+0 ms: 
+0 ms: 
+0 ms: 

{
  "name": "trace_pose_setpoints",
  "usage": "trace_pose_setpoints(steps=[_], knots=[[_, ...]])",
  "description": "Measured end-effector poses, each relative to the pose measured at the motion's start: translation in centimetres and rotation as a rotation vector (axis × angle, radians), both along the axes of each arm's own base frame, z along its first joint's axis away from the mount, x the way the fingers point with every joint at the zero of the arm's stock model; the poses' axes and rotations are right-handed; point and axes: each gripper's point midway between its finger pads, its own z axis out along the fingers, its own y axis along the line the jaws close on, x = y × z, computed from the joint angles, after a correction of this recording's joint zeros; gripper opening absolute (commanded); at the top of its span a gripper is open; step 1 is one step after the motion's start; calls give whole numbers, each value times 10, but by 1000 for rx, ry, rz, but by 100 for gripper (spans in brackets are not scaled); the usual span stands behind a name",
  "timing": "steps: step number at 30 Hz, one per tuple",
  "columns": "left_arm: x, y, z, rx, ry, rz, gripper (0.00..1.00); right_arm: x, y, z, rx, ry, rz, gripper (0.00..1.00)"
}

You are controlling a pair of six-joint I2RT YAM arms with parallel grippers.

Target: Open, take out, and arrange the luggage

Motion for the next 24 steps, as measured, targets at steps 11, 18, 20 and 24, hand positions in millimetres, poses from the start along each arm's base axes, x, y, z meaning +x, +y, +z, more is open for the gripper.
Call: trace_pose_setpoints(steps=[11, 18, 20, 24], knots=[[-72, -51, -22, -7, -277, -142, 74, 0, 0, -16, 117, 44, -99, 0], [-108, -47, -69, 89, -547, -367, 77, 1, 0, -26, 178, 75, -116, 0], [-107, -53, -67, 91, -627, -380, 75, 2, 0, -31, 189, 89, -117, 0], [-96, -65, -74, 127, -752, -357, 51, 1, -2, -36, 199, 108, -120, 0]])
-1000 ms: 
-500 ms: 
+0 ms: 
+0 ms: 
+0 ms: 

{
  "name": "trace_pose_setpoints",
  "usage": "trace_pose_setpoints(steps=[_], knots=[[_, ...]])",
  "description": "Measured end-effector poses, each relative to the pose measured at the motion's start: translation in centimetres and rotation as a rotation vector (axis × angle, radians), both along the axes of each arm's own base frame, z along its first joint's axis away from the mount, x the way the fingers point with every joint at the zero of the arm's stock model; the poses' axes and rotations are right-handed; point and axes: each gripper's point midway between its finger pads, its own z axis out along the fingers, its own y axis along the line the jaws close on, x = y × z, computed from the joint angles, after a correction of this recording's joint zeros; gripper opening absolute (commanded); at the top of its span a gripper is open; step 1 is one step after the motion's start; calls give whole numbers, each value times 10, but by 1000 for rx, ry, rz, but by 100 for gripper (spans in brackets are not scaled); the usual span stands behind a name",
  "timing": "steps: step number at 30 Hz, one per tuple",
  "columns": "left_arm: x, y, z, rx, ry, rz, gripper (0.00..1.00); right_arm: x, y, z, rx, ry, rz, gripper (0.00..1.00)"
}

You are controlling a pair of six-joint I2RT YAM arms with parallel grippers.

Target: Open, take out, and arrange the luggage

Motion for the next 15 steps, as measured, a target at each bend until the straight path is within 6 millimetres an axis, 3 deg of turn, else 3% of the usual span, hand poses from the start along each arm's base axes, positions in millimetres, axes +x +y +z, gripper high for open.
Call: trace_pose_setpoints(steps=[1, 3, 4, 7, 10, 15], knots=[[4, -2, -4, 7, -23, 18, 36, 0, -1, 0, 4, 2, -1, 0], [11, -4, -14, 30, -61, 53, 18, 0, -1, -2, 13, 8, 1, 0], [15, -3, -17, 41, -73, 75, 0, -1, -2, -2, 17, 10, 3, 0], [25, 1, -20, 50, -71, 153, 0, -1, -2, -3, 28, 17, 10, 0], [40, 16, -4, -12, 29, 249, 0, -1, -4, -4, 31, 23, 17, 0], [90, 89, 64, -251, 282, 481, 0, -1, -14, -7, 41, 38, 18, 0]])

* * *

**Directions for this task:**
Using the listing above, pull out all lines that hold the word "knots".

**Finished task:**
  "usage": "trace_pose_setpoints(steps=[_], knots=[[_, ...]])",
Call: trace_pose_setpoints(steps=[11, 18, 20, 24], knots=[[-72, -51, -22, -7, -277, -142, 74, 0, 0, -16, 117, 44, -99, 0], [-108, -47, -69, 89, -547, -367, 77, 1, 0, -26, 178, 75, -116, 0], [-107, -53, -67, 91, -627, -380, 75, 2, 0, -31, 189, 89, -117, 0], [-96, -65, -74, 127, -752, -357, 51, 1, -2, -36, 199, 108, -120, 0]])
  "usage": "trace_pose_setpoints(steps=[_], knots=[[_, ...]])",
Call: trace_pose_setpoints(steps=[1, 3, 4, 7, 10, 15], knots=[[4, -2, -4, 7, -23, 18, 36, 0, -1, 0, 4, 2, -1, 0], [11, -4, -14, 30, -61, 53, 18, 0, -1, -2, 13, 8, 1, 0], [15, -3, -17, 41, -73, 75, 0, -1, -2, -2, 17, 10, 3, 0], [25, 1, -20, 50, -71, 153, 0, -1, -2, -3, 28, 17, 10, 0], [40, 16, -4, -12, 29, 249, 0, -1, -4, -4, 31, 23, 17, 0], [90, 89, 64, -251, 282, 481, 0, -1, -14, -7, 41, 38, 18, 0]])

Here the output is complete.